● Problem details:
For the material below, count the lines containing "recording" and reply with the number alone.

● Data provided:
•••

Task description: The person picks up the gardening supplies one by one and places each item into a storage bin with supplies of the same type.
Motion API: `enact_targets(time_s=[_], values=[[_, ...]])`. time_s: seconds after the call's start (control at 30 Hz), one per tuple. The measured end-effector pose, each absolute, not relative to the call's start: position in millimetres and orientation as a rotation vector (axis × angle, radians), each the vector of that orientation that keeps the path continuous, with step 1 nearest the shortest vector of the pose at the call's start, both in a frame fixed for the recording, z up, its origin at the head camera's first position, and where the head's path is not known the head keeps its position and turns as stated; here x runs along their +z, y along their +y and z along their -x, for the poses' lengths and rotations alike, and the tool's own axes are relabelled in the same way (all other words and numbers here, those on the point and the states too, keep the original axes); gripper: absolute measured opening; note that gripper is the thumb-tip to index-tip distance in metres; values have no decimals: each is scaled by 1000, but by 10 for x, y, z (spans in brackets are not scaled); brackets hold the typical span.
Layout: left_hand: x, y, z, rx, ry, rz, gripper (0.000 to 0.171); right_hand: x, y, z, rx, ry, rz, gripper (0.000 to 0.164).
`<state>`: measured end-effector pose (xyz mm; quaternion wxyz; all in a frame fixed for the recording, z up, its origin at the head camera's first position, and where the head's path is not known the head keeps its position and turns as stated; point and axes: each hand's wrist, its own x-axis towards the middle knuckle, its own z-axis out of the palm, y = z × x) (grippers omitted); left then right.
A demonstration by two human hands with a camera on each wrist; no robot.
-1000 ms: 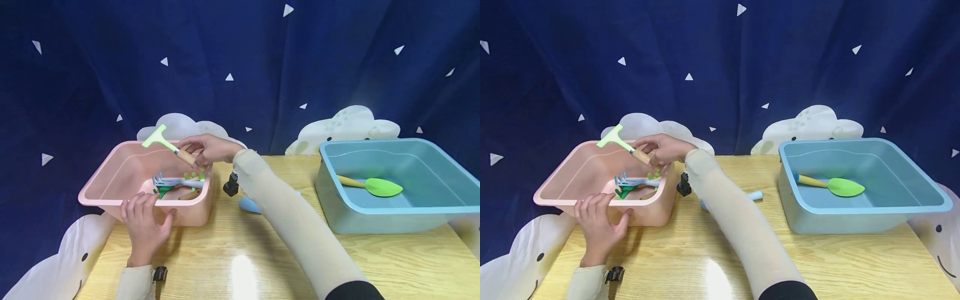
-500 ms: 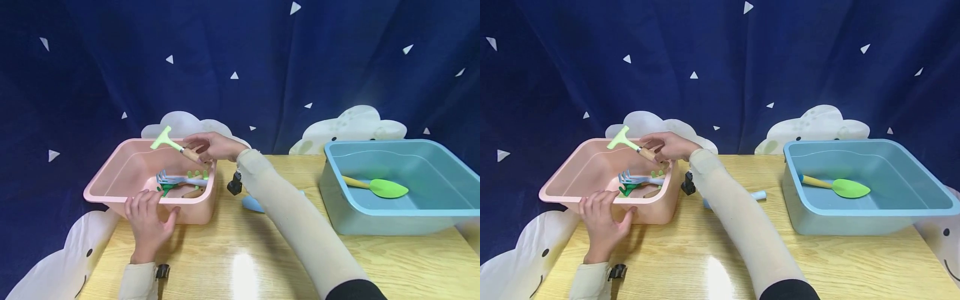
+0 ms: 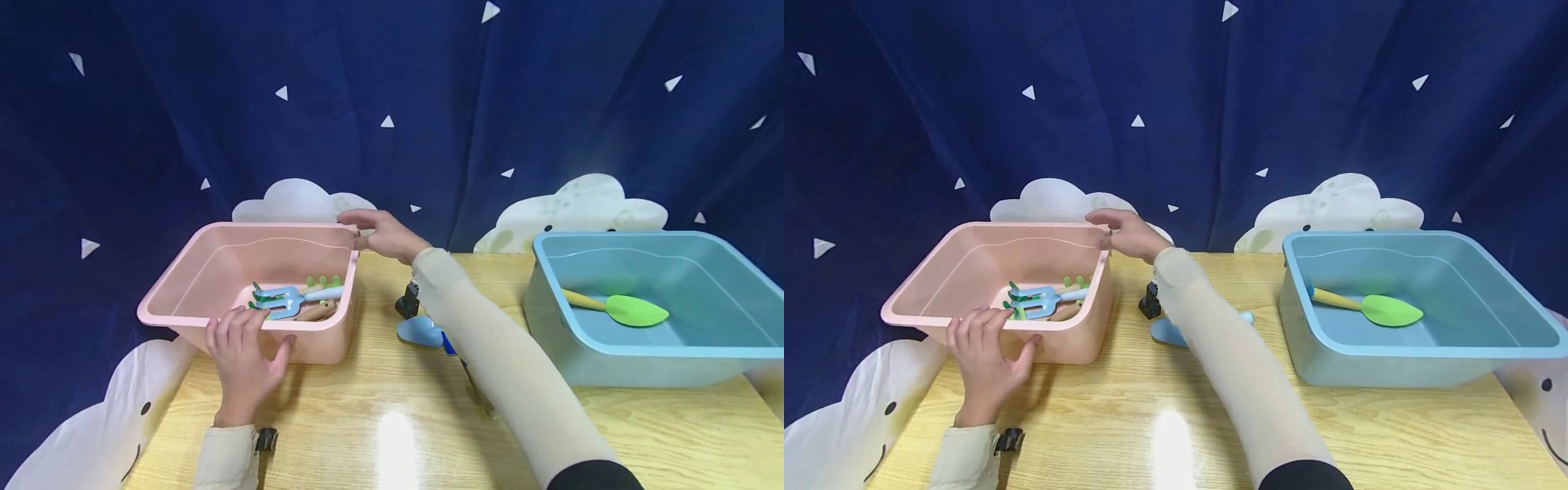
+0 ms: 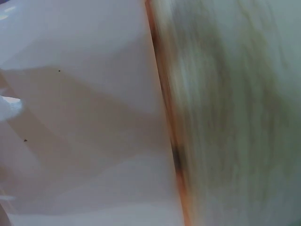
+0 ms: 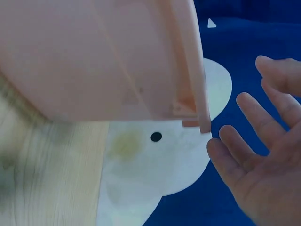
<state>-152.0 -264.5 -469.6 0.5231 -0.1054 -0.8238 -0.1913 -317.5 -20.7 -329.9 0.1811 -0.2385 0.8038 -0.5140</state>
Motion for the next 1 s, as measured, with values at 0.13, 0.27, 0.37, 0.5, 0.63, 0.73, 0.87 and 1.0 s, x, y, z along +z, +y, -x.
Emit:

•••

● Written solution:
2